### Problem statement
Retype the data exactly, leaving nothing out.

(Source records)
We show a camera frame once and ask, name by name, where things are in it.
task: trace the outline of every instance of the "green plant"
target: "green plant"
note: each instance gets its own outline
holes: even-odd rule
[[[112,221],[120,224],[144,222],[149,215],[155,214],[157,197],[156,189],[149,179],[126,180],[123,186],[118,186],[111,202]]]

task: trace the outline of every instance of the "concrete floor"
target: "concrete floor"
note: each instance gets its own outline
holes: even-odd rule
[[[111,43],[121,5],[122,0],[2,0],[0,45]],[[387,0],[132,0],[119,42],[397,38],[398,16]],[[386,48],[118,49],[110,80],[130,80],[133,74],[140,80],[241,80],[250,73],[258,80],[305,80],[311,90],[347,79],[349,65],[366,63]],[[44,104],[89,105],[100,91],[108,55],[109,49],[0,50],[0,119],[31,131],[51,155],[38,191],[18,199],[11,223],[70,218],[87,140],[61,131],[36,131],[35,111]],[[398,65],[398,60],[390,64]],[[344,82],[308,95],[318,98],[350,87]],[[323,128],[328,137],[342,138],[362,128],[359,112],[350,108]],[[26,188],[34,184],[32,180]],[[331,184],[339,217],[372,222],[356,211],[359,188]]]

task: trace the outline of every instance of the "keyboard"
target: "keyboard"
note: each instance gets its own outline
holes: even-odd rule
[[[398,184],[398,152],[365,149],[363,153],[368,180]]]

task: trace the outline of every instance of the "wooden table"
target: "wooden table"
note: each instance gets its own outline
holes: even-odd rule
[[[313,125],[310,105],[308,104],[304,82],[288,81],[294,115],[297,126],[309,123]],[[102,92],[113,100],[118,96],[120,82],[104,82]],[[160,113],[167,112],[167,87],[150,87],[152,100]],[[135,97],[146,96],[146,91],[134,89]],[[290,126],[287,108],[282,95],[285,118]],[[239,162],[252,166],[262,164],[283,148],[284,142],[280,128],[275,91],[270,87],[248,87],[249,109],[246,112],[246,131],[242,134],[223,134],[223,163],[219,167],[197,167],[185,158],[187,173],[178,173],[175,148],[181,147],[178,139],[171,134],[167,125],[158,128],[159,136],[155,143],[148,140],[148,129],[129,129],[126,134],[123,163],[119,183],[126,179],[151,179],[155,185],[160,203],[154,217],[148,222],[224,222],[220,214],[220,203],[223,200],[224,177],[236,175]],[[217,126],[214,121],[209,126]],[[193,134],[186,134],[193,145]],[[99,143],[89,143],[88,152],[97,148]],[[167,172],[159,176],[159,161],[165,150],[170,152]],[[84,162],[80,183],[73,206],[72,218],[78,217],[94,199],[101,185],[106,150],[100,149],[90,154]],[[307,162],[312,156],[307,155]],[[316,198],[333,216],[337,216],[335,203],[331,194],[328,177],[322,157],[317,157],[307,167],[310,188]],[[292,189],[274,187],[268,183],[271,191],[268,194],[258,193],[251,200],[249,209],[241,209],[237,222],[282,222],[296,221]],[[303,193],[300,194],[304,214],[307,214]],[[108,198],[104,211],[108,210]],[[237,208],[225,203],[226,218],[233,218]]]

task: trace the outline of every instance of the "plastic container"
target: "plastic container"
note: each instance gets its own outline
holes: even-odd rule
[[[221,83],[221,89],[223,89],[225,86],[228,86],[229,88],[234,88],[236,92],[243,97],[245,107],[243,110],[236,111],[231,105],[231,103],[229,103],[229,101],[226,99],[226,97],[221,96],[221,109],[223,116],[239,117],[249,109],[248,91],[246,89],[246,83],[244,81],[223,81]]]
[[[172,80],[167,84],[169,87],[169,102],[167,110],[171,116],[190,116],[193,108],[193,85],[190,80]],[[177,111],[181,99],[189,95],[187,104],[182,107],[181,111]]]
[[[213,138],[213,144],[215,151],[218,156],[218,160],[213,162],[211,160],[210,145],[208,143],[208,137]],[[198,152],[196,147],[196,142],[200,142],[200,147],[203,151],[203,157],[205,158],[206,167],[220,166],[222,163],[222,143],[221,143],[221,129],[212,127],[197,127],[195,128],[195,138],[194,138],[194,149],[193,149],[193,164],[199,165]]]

### Result of this exercise
We show a camera frame once and ask, name by name, where things are in it.
task: trace the outline of every instance of the "green plant"
target: "green plant"
note: each instance gets its own outline
holes: even-odd rule
[[[112,221],[120,224],[144,222],[149,215],[155,214],[157,197],[156,189],[149,179],[126,180],[123,186],[118,186],[111,202]]]

task: trace the outline of every instance of the "concrete floor"
target: "concrete floor"
note: each instance gets its own outline
holes: even-odd rule
[[[111,43],[121,5],[122,0],[2,0],[0,45]],[[387,0],[132,0],[119,42],[397,38],[398,16]],[[386,48],[118,49],[110,80],[130,80],[133,74],[140,80],[241,80],[250,73],[258,80],[305,80],[311,90],[347,79],[349,65],[366,63]],[[44,104],[89,105],[100,91],[108,55],[109,49],[0,50],[0,119],[31,131],[51,155],[38,191],[18,199],[11,223],[70,218],[87,140],[61,131],[36,131],[35,111]],[[398,65],[398,60],[390,64]],[[344,82],[308,95],[318,98],[350,87]],[[323,128],[328,137],[342,138],[362,128],[359,112],[350,108]],[[26,188],[34,184],[32,180]],[[331,184],[339,217],[372,222],[356,211],[359,188]]]

task: trace the outline of every instance of the "keyboard"
target: "keyboard"
note: each instance gets its own outline
holes: even-odd rule
[[[398,184],[398,152],[365,149],[363,153],[368,180]]]

task: trace the outline of every instance of the "wooden table"
target: "wooden table"
note: each instance gets its own outline
holes: even-odd rule
[[[313,125],[310,105],[308,104],[304,82],[288,81],[294,115],[297,126],[309,123]],[[102,92],[113,100],[118,96],[120,82],[104,82]],[[160,113],[167,112],[167,87],[150,87],[152,100]],[[135,97],[146,96],[146,91],[134,89]],[[290,126],[287,108],[282,95],[285,118]],[[239,162],[252,166],[262,164],[283,148],[284,142],[280,128],[275,91],[270,87],[248,87],[249,109],[246,112],[246,131],[242,134],[223,134],[223,163],[219,167],[197,167],[185,158],[187,173],[178,173],[175,148],[181,147],[178,139],[171,134],[167,125],[158,128],[159,136],[155,143],[148,140],[148,129],[129,129],[126,134],[123,163],[119,183],[126,179],[151,179],[155,185],[160,203],[154,217],[148,222],[224,222],[220,214],[220,203],[223,200],[224,177],[236,175]],[[217,126],[214,121],[209,126]],[[193,134],[186,134],[193,145]],[[99,143],[89,143],[88,152],[97,148]],[[167,172],[159,176],[159,161],[165,150],[170,152]],[[84,162],[80,183],[73,206],[72,218],[78,217],[94,199],[101,185],[106,150],[100,149],[90,154]],[[307,162],[312,156],[307,155]],[[316,198],[333,216],[337,216],[335,203],[331,194],[328,177],[322,157],[317,157],[307,167],[310,188]],[[292,189],[274,187],[268,183],[271,191],[268,194],[258,193],[251,200],[249,209],[241,209],[237,222],[282,222],[296,221]],[[303,193],[300,194],[304,214],[307,214]],[[108,198],[104,211],[108,210]],[[237,208],[225,203],[226,218],[233,218]]]

task: trace the outline of every instance of the "plastic container"
target: "plastic container"
note: each instance gets its own outline
holes: even-odd rule
[[[221,83],[221,89],[223,89],[225,86],[228,86],[229,88],[234,88],[236,92],[243,97],[245,107],[243,110],[236,111],[231,105],[231,103],[229,103],[229,101],[226,99],[226,97],[221,96],[221,109],[223,116],[239,117],[249,109],[248,91],[246,89],[246,83],[244,81],[223,81]]]
[[[172,80],[167,84],[169,87],[169,102],[167,110],[171,116],[190,116],[193,108],[193,85],[190,80]],[[177,111],[181,99],[189,95],[187,104],[182,107],[181,111]]]
[[[213,138],[213,144],[215,151],[218,156],[218,160],[213,162],[211,160],[210,145],[208,143],[208,137]],[[198,152],[196,147],[196,142],[200,142],[200,147],[203,151],[203,157],[205,158],[206,167],[220,166],[222,163],[222,143],[221,143],[221,129],[212,127],[197,127],[195,128],[195,138],[194,138],[194,149],[193,149],[193,164],[199,165]]]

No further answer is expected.